- **Exercise**: Please retype the entries below exactly as they are written.

Extracted data entries:
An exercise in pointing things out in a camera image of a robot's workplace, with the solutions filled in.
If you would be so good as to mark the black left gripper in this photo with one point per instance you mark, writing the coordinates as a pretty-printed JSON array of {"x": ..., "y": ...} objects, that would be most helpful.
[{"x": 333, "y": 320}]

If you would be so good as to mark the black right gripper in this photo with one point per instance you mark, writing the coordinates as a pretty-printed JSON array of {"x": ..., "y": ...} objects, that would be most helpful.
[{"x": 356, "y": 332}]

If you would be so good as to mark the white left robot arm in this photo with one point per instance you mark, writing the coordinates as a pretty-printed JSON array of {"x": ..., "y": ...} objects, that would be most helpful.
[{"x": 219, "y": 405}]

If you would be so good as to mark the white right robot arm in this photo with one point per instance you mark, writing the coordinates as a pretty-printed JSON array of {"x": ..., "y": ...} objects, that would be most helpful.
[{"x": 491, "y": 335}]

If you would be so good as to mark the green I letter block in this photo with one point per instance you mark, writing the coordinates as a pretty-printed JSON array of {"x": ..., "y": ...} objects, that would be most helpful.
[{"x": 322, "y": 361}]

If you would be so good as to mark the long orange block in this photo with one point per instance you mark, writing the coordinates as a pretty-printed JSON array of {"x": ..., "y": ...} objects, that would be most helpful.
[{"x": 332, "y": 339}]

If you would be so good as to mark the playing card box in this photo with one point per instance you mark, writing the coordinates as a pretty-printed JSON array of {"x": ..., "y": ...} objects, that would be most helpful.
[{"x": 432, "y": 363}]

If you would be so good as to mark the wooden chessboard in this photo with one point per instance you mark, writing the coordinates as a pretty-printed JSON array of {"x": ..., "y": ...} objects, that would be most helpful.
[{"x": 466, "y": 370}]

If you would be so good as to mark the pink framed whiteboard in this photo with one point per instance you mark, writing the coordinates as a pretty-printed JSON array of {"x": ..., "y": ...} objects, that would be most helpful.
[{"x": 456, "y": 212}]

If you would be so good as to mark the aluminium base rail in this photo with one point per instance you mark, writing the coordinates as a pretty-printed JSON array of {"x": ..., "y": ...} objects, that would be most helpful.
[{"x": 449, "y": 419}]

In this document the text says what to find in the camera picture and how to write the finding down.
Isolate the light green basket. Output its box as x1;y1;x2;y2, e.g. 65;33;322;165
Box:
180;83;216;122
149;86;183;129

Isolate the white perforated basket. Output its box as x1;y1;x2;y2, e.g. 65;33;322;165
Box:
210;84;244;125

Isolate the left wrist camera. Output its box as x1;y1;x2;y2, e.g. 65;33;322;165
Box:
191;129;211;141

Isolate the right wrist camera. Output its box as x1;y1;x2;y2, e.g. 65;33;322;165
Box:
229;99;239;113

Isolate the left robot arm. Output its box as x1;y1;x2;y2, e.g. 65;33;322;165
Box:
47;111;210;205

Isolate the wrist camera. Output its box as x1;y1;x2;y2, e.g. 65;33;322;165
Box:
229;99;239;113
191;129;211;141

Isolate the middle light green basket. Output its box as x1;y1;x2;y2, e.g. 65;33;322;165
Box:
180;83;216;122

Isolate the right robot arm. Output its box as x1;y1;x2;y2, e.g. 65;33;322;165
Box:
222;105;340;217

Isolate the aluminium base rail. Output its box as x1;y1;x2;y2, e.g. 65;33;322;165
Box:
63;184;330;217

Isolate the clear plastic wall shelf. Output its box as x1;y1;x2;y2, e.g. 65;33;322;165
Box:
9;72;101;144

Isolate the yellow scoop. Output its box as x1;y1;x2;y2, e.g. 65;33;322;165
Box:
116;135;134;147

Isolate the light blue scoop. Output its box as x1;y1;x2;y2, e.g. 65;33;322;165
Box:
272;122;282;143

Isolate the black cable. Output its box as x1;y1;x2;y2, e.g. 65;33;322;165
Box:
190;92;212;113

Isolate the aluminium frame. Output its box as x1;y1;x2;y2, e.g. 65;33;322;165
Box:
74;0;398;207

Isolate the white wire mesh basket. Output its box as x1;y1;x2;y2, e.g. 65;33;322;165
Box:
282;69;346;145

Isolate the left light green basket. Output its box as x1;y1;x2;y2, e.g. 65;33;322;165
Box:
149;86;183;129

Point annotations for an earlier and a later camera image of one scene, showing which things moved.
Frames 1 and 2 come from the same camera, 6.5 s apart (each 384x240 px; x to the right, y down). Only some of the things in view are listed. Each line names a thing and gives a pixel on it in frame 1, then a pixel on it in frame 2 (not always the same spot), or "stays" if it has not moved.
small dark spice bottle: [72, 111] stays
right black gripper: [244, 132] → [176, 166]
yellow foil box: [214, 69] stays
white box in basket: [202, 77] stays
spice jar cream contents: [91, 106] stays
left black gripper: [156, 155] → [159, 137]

- **Result of the task**:
An exercise in pointing things out in a camera image of a robot's workplace, with the solutions filled in.
If you would be so good as to mark the black left gripper in this photo with one point per instance you mark, writing the coordinates as a pretty-printed JSON array of {"x": ..., "y": ...} objects, that would be most helpful.
[{"x": 333, "y": 320}]

If you would be so good as to mark the black right gripper in this photo with one point per instance you mark, writing the coordinates as a pretty-printed JSON array of {"x": ..., "y": ...} objects, that would be most helpful.
[{"x": 356, "y": 332}]

If you would be so good as to mark the white left robot arm in this photo with one point per instance you mark, writing the coordinates as a pretty-printed JSON array of {"x": ..., "y": ...} objects, that would be most helpful.
[{"x": 219, "y": 405}]

If you would be so good as to mark the white right robot arm in this photo with one point per instance you mark, writing the coordinates as a pretty-printed JSON array of {"x": ..., "y": ...} objects, that would be most helpful.
[{"x": 491, "y": 335}]

If you would be so good as to mark the green I letter block in this photo with one point per instance you mark, writing the coordinates as a pretty-printed JSON array of {"x": ..., "y": ...} objects, that would be most helpful.
[{"x": 322, "y": 361}]

If you would be so good as to mark the long orange block in this photo with one point per instance you mark, writing the coordinates as a pretty-printed JSON array of {"x": ..., "y": ...} objects, that would be most helpful.
[{"x": 332, "y": 339}]

If you would be so good as to mark the playing card box in this photo with one point per instance you mark, writing the coordinates as a pretty-printed JSON array of {"x": ..., "y": ...} objects, that would be most helpful.
[{"x": 432, "y": 363}]

If you would be so good as to mark the wooden chessboard in this photo with one point per instance you mark, writing the coordinates as a pretty-printed JSON array of {"x": ..., "y": ...} objects, that would be most helpful.
[{"x": 466, "y": 370}]

If you would be so good as to mark the pink framed whiteboard in this photo with one point per instance you mark, writing the coordinates as a pretty-printed JSON array of {"x": ..., "y": ...} objects, that would be most helpful.
[{"x": 456, "y": 212}]

If you would be so good as to mark the aluminium base rail in this photo with one point per instance you mark, writing the coordinates as a pretty-printed JSON array of {"x": ..., "y": ...} objects, that would be most helpful.
[{"x": 449, "y": 419}]

In this document the text says what to find in the camera picture and how to write the finding down.
Isolate the light green basket. Output its box as x1;y1;x2;y2, e.g. 65;33;322;165
Box:
180;83;216;122
149;86;183;129

Isolate the white perforated basket. Output its box as x1;y1;x2;y2, e.g. 65;33;322;165
Box:
210;84;244;125

Isolate the left wrist camera. Output its box as x1;y1;x2;y2, e.g. 65;33;322;165
Box:
191;129;211;141

Isolate the right wrist camera. Output its box as x1;y1;x2;y2, e.g. 65;33;322;165
Box:
229;99;239;113

Isolate the left robot arm. Output its box as x1;y1;x2;y2, e.g. 65;33;322;165
Box:
47;111;210;205

Isolate the wrist camera. Output its box as x1;y1;x2;y2, e.g. 65;33;322;165
Box:
229;99;239;113
191;129;211;141

Isolate the middle light green basket. Output its box as x1;y1;x2;y2, e.g. 65;33;322;165
Box:
180;83;216;122

Isolate the right robot arm. Output its box as x1;y1;x2;y2, e.g. 65;33;322;165
Box:
222;105;340;217

Isolate the aluminium base rail. Output its box as x1;y1;x2;y2, e.g. 65;33;322;165
Box:
63;184;330;217

Isolate the clear plastic wall shelf. Output its box as x1;y1;x2;y2, e.g. 65;33;322;165
Box:
9;72;101;144

Isolate the yellow scoop. Output its box as x1;y1;x2;y2, e.g. 65;33;322;165
Box:
116;135;134;147

Isolate the light blue scoop. Output its box as x1;y1;x2;y2, e.g. 65;33;322;165
Box:
272;122;282;143

Isolate the black cable. Output its box as x1;y1;x2;y2, e.g. 65;33;322;165
Box:
190;92;212;113

Isolate the aluminium frame. Output its box as x1;y1;x2;y2, e.g. 65;33;322;165
Box:
74;0;398;207

Isolate the white wire mesh basket. Output its box as x1;y1;x2;y2, e.g. 65;33;322;165
Box:
282;69;346;145

Isolate the left light green basket. Output its box as x1;y1;x2;y2, e.g. 65;33;322;165
Box:
149;86;183;129

Point annotations for an earlier and a later camera image of one scene, showing which things moved.
Frames 1 and 2 come from the same camera, 6.5 s apart (each 384x240 px; x to the right, y down). Only some of the things in view are listed. Each line names a thing and gives a pixel on it in frame 1, then a pixel on it in frame 2 (not always the same spot), or "stays" if it has not moved.
small dark spice bottle: [72, 111] stays
right black gripper: [244, 132] → [176, 166]
yellow foil box: [214, 69] stays
white box in basket: [202, 77] stays
spice jar cream contents: [91, 106] stays
left black gripper: [156, 155] → [159, 137]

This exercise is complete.